I hear Tor’s footsteps approach the room, his hand twists the handle and he grunts when he finds the door won’t open.

“Omega,” he says, but I ignore him. If he thinks he is going to bully me into opening the door, he can think again. “Omega, let me in.” he growls at me in that commanding way and my body jolts, my feet itching to move towards the doorway. I have to fight every instinct to hurry across the room and fling back the door.

“No!”

He rattles the handle and heaves against the door, but I’ve bolted the door and moved three beds across the doorway and there is no way he’s getting in.

“Omega, do as I say and open this door.”

I do not answer and eventually he gives up, his footsteps fading away into the station.

Good.
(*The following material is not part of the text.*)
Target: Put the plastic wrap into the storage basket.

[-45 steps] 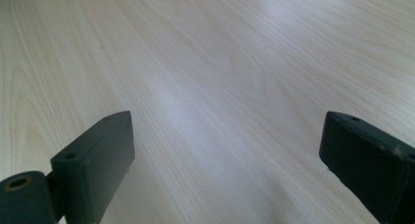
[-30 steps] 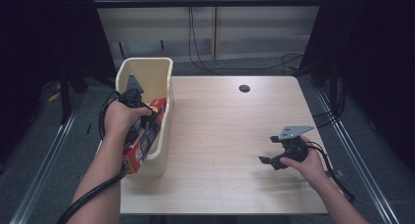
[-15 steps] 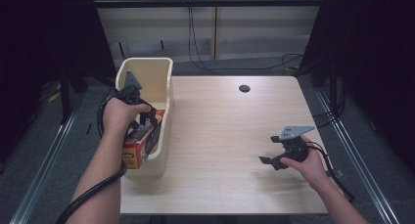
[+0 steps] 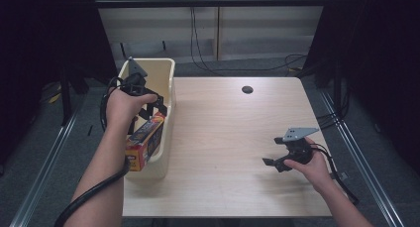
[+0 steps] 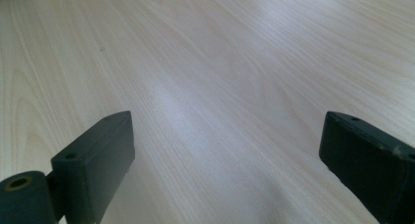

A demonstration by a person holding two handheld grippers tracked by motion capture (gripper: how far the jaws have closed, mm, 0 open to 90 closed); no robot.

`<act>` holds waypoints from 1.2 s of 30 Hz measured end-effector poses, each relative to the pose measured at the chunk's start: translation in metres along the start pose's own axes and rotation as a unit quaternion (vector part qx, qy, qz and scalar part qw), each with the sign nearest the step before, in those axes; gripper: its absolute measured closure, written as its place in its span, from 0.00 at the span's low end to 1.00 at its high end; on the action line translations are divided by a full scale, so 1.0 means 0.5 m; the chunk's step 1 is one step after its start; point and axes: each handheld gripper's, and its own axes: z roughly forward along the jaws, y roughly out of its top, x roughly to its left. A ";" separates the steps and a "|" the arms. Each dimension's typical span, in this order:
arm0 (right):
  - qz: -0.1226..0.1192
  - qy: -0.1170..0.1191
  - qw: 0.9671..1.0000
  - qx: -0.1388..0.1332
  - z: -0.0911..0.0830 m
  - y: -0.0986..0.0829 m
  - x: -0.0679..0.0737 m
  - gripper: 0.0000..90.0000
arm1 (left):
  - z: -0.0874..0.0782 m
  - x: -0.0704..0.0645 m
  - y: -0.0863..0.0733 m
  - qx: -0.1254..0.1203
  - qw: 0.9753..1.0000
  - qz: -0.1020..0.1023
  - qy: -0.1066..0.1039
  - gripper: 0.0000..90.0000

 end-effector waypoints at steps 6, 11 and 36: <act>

I don’t want to talk to him. I want to wallow here in my outrage.

How could I have been so stupid? So easily swayed. I’ve been alone for such a long time. And it’s safe. No one can hurt you if you don’t let them in. Because they always do. Whether they mean to or not. Sometimes you find they aren’t the person, the alien, you thought they were. Or they leave you — for no fault of their own, they leave you all alone.

But I’m not alone any more. I have my baby. It’s mine and I’m not giving it up to some alien. I’m not sending it off to be raised by Alphas who’ll deny him love and affection.

No, we’re going home together.

I sit up.

“Sheila?” I say softly into the empty room.

“Yes, Space Cadet Steele?” she answers.

“Is it possible to send a message to Earth, or one of the other occupied planets?” If he’s fixed the computer so it can reach his people, maybe it can reach mine too.

“Running analysis.” She’s silent for one long second. “Yes, connection made.”

“Tell them my ship crashed and I need picking up.”

“Message sending.” More silence. “Message received.”

“What?”

“The message has been successfully delivered.”

I can’t believe it. All these months and months of trying and failing and now finally, finally I’m through. I should be ecstatic. But I’m not. I feel as empty and hollow as I did when I first arrived on this planet.

* * *

The days on this planet are all the same. There’re no seasons like there are on Earth. Everything is as regular as clockwork. So the hours pass and the shadows lengthen and crawl across the floor and the light fades to a dark grey, the sky outside the window leeching colour.

“Space Cadet Steele?” Sheila says, startling me awake from dozing.

“Yes.”

“Message received from the commander of space rescue. Permission to play message.”

“Yes, please.”

“Space Cadet Steele,” says a deep gruff voice warped by time and space. “Your message has been received. Nearest spacecraft is space shuttle Odon. Order has been sent to detour and pick you up. Expected arrival three months. Apologies this can’t be sooner.” The message ends abruptly.

“That’s it?” I ask.

“Yes.”

Not so much of a ‘how are you doing? Do you have shelter and food?’. And no specific mission to rescue me, just a shuttle told to detour. Fan-fucking-tastic.

Tor’s ship will arrive first. I have only two options: hope he won’t bundle me onto his ship or try to escape.

There’s a knock on the bedroom door, as if my thinking of him has conjured him up.

“I’ve brought you some food,” he says with a sigh, “and the pet some too.”

“You’re not coming in.”

“I understand,” he says, his usual calmness returned. “I’ll leave it by the door.”

I listen for his retreating footsteps, wanting to make sure he’s not lurking about out there ready to grab me and tie me up ready for the spaceship. It’s a risk, but one I’m going to have to take because I am starving. My stomach is still empty from my vomiting earlier.

Stalking to the door, I climb over my bed barrier and rest my ear to the wall. I can’t hear him, so carefully I dismantle the barricade, draw back the bolt and creak open the door.

I can’t see him either, only a tray with a dish of food for me and one for Fluffy. Fluffy whines behind me, clearly knowing what’s coming and quickly I grab the tray and bring it back inside the room, speedily replacing the beds so Tor can’t follow me in.

Then Fluffy and I eat together in the dark.